HOW TO COMPLETE THIS TASK: Find the line with "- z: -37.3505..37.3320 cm" in the entries below. Repeat it, every following line, and the line with "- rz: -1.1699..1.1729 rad", exactly and with nothing added.

Dataset records:
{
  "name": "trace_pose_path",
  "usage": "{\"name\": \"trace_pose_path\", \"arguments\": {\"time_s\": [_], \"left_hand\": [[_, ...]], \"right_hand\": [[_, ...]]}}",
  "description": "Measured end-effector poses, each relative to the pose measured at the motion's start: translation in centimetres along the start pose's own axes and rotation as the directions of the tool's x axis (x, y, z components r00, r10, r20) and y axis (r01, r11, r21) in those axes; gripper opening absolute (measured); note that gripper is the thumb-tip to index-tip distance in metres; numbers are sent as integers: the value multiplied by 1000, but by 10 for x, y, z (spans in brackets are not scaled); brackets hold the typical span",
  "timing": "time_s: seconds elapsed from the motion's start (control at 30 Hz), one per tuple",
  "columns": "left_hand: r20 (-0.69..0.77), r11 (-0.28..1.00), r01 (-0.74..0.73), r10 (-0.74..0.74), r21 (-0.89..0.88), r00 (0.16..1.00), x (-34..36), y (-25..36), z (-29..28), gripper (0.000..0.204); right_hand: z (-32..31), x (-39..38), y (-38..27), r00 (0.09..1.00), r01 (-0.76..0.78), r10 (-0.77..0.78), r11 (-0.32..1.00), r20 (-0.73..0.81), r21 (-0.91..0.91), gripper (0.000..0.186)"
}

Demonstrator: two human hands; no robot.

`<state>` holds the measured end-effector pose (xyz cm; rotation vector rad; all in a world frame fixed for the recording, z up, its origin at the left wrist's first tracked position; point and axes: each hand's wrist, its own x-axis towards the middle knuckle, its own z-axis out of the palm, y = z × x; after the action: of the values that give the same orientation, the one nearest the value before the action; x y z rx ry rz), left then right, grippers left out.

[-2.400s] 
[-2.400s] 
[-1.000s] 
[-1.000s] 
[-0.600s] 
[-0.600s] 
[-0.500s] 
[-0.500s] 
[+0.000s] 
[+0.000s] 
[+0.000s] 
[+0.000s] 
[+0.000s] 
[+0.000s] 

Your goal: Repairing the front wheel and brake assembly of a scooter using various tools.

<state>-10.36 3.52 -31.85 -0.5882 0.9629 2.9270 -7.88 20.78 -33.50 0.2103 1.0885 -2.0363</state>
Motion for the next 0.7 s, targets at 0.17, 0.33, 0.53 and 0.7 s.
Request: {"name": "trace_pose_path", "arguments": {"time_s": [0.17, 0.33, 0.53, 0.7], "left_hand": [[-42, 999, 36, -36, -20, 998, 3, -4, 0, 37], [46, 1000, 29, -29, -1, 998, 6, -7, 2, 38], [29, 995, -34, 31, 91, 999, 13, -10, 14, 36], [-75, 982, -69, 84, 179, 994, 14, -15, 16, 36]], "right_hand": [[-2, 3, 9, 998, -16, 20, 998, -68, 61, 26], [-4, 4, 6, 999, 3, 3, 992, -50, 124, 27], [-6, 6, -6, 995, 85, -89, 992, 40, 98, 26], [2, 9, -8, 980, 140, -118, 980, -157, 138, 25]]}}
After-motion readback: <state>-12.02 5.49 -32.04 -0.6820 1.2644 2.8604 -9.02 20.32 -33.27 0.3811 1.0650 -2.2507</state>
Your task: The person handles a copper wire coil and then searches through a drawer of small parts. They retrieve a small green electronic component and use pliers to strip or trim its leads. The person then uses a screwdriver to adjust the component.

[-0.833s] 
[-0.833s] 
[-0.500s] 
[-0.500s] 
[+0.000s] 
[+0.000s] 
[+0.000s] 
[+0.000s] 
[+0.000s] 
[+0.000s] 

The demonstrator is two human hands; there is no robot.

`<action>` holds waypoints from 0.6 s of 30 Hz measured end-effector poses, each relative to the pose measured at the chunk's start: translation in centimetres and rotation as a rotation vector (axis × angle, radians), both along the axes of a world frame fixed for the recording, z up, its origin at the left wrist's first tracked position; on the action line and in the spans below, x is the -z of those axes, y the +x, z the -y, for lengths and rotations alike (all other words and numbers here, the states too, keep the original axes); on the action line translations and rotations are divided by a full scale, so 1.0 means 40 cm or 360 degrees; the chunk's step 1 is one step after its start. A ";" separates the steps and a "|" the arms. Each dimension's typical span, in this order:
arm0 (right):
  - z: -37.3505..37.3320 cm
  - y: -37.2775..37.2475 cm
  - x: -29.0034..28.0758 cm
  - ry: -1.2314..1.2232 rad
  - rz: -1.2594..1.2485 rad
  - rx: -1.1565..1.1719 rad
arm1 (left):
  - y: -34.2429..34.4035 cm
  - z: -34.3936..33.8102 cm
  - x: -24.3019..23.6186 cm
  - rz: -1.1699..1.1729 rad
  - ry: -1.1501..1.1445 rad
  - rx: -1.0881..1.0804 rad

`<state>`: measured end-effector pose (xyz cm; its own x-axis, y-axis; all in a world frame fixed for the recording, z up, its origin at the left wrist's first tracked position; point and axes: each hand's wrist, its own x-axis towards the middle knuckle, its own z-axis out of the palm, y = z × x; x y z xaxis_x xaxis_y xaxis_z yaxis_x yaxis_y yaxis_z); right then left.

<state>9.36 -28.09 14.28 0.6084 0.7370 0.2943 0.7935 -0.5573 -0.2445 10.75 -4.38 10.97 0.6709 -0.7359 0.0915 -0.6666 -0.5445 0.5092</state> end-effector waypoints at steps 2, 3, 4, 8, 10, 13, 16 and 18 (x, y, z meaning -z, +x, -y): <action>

REPLY:
  - z: -37.3505..37.3320 cm
  - y: -37.2775..37.2475 cm
  - x: -29.0034..28.0758 cm
  - ry: -1.2314..1.2232 rad
  - rz: -1.2594..1.2485 rad
  - rx: -1.1565..1.1719 rad
arm1 (left):
  - y: -34.2429..34.4035 cm
  - z: -34.3936..33.8102 cm
  - x: -24.3019..23.6186 cm
  - rz: -1.1699..1.1729 rad

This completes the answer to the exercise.